═══ Supplied material ═══
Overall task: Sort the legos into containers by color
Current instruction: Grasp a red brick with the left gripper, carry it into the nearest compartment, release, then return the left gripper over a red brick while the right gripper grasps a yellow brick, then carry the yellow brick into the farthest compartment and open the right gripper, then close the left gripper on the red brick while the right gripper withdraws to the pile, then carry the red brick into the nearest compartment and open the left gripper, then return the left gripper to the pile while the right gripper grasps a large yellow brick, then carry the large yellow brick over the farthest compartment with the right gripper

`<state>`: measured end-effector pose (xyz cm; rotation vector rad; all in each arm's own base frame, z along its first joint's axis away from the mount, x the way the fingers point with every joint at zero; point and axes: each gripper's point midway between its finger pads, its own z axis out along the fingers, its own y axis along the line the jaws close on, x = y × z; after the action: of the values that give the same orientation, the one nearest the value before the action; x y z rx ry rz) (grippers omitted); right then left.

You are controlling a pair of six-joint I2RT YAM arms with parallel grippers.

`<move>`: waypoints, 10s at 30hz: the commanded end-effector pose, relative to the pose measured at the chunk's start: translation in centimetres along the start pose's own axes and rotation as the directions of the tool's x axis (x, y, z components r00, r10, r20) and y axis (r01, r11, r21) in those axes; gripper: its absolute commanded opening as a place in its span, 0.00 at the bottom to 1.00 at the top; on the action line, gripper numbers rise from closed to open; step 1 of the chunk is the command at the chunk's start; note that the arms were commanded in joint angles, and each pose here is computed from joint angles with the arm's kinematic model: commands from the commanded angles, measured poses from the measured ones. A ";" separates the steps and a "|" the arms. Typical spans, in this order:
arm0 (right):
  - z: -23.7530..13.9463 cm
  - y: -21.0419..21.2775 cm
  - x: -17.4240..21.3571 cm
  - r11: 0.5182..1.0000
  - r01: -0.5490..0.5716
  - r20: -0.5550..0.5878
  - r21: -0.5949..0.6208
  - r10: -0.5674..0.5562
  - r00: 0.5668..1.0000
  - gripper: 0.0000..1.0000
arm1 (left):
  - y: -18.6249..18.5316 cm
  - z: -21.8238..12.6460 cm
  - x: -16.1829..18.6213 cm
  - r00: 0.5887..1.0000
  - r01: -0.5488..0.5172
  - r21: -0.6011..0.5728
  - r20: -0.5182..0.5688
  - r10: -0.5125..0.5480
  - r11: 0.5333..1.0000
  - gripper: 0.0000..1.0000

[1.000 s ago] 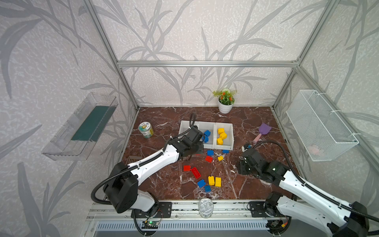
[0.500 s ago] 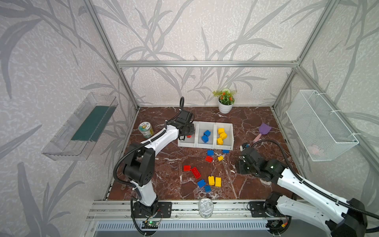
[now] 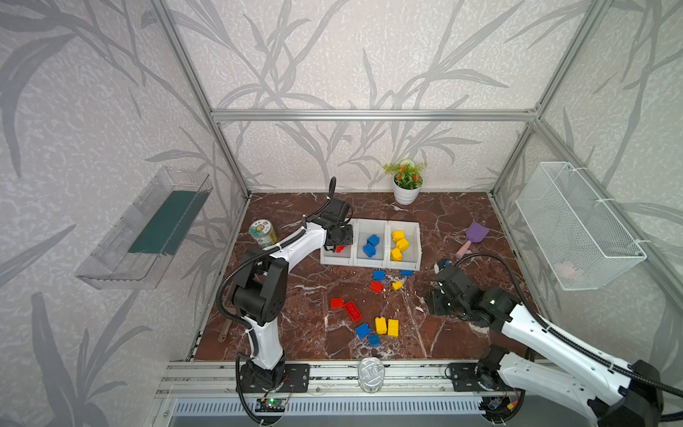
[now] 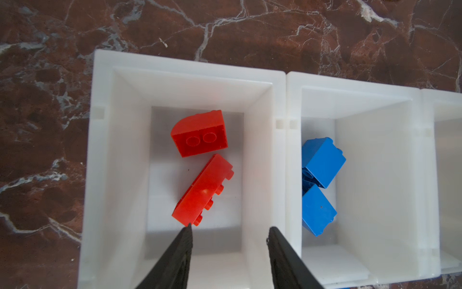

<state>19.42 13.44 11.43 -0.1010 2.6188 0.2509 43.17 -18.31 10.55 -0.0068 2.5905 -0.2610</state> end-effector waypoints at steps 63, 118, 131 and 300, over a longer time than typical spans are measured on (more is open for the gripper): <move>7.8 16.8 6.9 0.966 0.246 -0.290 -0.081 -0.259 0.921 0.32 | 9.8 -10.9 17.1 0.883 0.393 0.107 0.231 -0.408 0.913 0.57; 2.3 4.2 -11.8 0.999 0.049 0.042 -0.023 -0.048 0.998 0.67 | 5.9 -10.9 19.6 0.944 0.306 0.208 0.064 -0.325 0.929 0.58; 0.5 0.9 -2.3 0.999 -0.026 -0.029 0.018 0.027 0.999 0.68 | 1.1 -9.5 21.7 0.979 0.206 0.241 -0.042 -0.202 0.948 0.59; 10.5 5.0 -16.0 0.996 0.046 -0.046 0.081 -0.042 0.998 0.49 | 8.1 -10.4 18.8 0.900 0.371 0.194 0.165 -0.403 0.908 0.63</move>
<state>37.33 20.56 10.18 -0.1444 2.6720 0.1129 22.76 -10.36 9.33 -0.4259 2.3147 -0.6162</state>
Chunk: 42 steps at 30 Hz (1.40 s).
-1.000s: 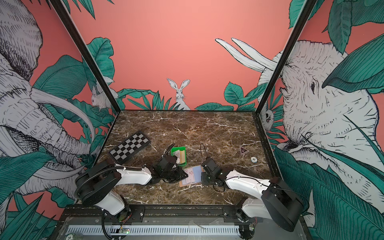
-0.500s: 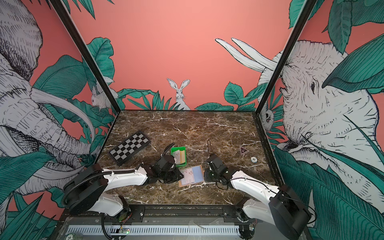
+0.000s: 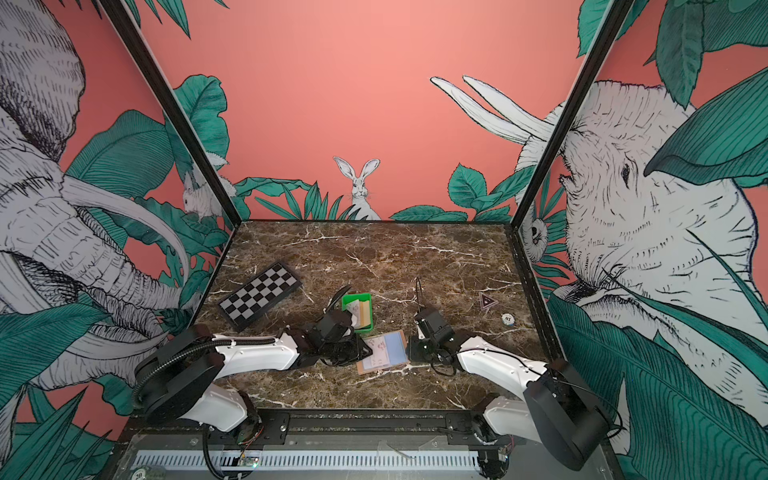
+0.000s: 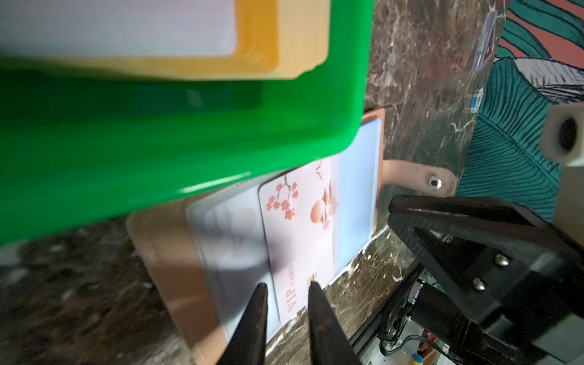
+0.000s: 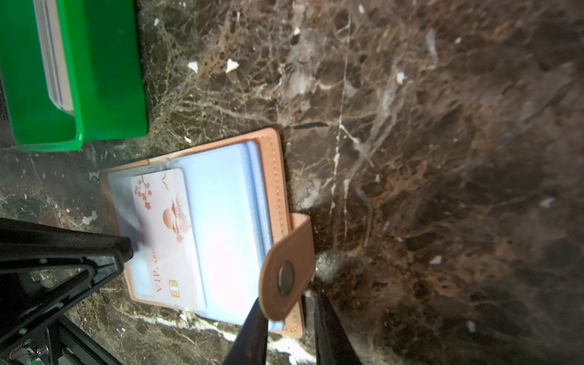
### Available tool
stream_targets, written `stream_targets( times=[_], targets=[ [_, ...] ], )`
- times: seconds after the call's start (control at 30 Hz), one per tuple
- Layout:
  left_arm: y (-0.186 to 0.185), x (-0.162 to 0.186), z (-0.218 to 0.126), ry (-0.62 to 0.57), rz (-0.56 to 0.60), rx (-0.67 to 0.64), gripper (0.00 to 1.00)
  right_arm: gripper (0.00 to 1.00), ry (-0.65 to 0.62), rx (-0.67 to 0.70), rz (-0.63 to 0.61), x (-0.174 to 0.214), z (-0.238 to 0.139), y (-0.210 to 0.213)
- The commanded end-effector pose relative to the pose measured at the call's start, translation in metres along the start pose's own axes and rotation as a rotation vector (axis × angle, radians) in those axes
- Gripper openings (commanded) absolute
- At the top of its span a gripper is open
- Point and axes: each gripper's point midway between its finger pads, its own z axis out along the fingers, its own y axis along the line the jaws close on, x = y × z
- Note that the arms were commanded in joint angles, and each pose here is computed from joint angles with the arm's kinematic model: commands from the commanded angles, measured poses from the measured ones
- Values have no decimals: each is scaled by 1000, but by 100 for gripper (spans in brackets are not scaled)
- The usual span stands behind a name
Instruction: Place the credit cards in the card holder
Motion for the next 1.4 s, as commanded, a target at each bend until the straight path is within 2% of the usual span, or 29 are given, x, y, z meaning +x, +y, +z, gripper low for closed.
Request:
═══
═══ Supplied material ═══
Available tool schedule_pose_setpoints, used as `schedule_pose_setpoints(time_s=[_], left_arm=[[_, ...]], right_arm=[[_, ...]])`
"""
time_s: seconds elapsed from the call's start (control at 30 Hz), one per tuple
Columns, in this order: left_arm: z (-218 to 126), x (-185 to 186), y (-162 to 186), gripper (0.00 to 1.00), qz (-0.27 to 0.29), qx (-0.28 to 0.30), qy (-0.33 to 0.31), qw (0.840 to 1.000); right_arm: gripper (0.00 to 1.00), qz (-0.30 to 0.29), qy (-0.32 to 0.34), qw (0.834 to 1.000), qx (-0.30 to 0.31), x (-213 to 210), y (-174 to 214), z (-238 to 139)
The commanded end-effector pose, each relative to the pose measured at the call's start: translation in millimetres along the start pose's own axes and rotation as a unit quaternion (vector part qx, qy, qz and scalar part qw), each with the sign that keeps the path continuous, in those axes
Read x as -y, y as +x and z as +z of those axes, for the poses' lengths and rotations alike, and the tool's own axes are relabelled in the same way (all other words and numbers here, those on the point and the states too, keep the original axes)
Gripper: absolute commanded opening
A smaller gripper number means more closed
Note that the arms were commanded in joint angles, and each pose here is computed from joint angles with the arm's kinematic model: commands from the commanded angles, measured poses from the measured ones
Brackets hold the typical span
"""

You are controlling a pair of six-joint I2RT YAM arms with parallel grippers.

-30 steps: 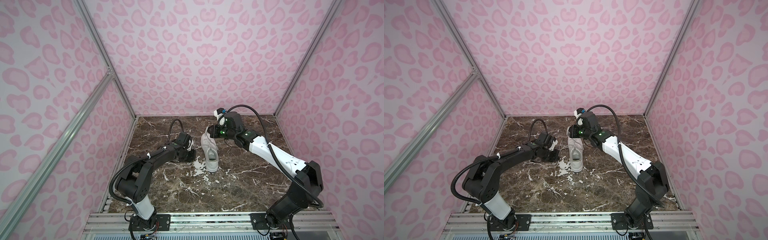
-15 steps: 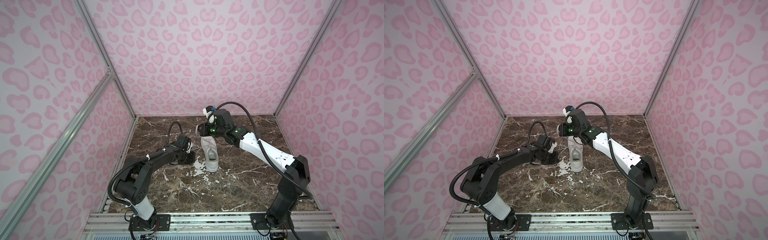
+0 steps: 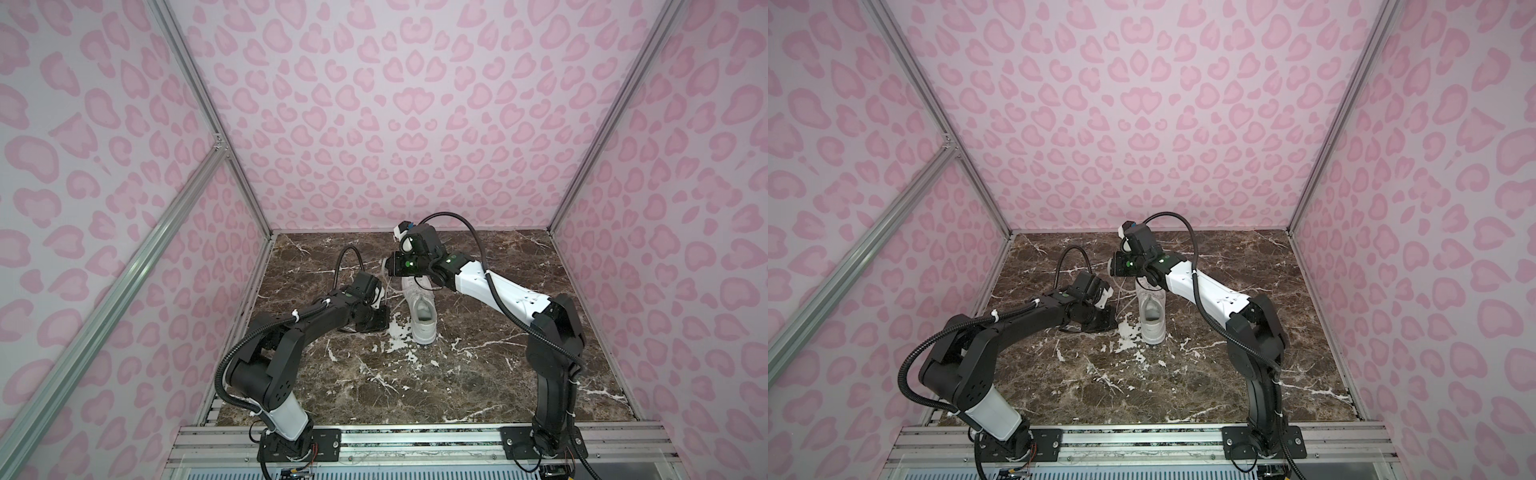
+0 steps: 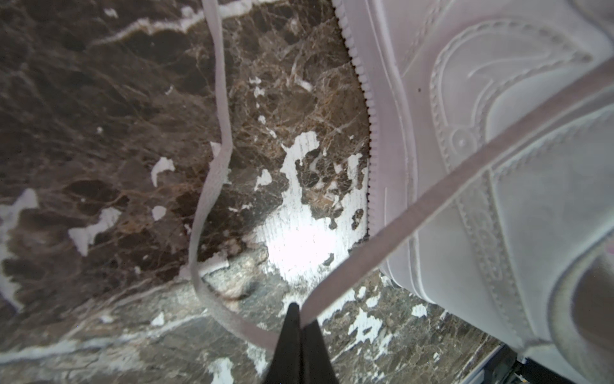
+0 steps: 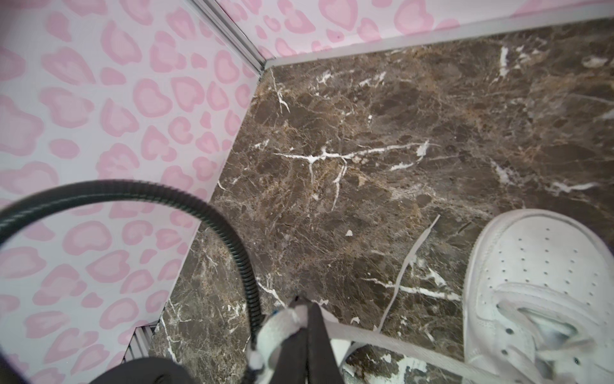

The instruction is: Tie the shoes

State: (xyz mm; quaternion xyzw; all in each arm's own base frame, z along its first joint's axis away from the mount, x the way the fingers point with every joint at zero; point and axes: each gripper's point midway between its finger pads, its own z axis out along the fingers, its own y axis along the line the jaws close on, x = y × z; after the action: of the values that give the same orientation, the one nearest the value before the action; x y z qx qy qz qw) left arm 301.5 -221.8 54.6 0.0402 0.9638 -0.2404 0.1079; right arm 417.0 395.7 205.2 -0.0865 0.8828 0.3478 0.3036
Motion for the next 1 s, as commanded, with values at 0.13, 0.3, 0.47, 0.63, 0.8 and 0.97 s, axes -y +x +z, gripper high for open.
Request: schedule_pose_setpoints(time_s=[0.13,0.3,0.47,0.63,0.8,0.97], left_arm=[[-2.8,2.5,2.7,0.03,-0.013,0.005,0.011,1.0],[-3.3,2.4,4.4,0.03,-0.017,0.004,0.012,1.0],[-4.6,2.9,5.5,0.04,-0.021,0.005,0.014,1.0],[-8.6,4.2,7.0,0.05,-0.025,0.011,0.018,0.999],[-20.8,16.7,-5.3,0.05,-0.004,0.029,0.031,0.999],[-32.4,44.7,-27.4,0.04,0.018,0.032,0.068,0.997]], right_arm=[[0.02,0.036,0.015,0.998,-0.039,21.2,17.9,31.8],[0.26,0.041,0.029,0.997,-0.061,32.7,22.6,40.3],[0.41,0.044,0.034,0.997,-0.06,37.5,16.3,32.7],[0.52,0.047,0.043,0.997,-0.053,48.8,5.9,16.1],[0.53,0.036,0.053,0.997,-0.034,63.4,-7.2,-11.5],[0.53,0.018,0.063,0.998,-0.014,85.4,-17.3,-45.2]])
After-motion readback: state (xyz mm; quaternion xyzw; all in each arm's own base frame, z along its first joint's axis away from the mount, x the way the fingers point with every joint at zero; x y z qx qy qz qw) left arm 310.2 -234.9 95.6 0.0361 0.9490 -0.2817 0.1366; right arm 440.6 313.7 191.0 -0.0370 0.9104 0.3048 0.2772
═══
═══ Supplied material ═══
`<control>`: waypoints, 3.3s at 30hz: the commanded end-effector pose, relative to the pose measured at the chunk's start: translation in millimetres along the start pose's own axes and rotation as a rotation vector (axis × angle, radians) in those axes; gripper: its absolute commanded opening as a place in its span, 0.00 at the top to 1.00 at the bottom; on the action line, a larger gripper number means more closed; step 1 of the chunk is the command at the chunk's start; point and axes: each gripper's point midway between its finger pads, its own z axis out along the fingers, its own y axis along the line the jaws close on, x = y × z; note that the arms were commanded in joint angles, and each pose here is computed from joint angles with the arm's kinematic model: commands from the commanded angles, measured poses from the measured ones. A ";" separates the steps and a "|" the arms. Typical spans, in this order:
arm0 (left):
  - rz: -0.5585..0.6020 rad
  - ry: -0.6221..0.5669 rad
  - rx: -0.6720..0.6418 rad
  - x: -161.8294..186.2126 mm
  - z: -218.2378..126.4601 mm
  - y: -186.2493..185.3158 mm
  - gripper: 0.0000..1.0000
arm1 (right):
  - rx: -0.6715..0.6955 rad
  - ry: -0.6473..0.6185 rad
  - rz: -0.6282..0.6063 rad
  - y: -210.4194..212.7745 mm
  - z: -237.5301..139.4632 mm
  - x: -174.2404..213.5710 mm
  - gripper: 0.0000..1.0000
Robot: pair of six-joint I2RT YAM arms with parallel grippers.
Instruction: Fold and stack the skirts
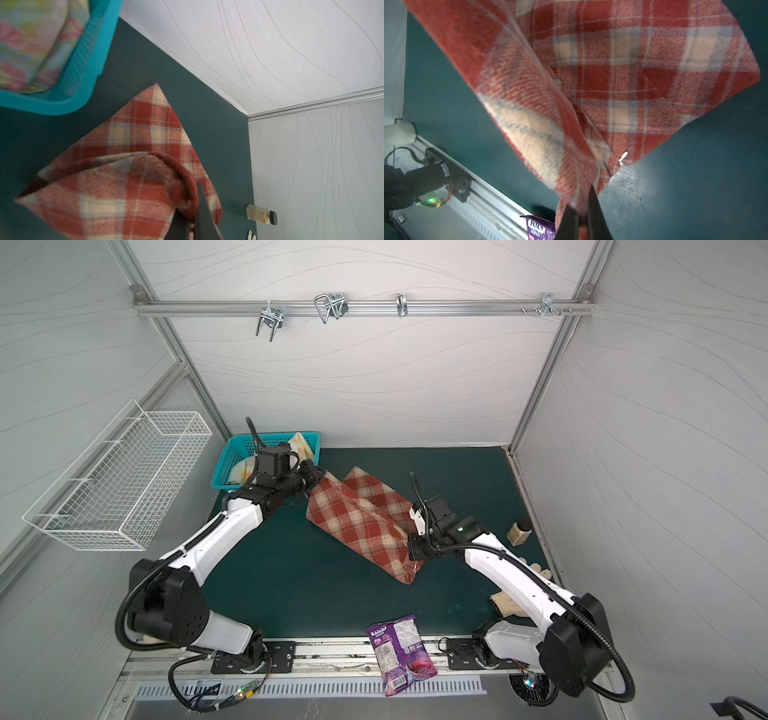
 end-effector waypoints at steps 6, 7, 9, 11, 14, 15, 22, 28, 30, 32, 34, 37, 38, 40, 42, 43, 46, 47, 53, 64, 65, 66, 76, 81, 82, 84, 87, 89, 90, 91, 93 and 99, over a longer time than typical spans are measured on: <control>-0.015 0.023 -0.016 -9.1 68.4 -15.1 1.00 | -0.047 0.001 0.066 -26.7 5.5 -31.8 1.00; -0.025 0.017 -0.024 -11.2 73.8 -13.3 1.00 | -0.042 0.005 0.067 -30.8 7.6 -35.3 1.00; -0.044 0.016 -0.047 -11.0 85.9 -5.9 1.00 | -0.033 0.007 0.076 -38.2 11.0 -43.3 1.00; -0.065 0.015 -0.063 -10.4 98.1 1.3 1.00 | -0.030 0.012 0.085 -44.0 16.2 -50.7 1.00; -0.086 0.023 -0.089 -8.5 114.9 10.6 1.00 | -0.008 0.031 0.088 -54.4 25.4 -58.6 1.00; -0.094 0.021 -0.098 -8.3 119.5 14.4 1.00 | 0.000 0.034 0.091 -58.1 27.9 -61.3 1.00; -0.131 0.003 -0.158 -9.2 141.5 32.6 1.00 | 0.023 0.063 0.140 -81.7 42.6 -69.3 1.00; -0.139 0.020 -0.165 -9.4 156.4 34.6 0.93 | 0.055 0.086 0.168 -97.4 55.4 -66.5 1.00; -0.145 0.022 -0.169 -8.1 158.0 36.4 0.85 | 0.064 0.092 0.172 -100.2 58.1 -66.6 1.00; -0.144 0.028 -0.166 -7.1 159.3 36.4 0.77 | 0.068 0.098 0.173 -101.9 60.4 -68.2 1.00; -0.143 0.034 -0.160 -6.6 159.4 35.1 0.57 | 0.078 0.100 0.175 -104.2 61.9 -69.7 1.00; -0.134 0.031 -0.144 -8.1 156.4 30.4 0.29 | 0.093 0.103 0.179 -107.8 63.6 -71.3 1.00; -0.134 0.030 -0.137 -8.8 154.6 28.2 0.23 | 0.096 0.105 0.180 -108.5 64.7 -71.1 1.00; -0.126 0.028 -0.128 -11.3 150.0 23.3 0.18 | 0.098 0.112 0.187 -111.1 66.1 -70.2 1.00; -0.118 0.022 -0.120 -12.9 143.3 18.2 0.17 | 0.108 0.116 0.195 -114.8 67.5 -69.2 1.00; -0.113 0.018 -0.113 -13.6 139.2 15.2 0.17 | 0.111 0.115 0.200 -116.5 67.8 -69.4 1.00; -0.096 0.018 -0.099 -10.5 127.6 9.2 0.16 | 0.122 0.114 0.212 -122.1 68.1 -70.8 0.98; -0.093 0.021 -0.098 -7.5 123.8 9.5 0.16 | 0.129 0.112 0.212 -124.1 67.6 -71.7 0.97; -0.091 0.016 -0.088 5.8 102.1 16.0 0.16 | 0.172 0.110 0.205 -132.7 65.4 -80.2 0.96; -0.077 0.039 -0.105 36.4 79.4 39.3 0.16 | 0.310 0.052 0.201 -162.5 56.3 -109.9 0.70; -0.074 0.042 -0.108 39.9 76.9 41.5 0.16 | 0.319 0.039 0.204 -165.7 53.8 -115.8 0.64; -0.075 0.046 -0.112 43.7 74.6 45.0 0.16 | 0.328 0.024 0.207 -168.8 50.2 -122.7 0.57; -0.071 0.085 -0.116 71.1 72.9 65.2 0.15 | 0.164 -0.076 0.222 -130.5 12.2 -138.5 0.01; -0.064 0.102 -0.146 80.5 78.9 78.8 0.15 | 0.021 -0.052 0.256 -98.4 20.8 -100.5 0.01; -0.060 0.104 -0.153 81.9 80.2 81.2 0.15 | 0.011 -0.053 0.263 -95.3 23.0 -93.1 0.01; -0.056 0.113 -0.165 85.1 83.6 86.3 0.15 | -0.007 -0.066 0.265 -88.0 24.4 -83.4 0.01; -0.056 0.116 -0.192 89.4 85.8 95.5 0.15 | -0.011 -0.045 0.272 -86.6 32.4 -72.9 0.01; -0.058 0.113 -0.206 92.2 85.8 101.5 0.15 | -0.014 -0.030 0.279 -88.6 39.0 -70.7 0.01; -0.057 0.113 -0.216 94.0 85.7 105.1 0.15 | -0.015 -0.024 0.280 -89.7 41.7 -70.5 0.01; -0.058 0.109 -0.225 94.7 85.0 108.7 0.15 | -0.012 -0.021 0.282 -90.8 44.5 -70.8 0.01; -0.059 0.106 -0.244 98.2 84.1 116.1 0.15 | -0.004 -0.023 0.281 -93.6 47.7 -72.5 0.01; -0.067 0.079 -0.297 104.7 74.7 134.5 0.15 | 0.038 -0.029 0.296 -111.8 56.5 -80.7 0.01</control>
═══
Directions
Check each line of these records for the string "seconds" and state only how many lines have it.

Answer to the exercise
2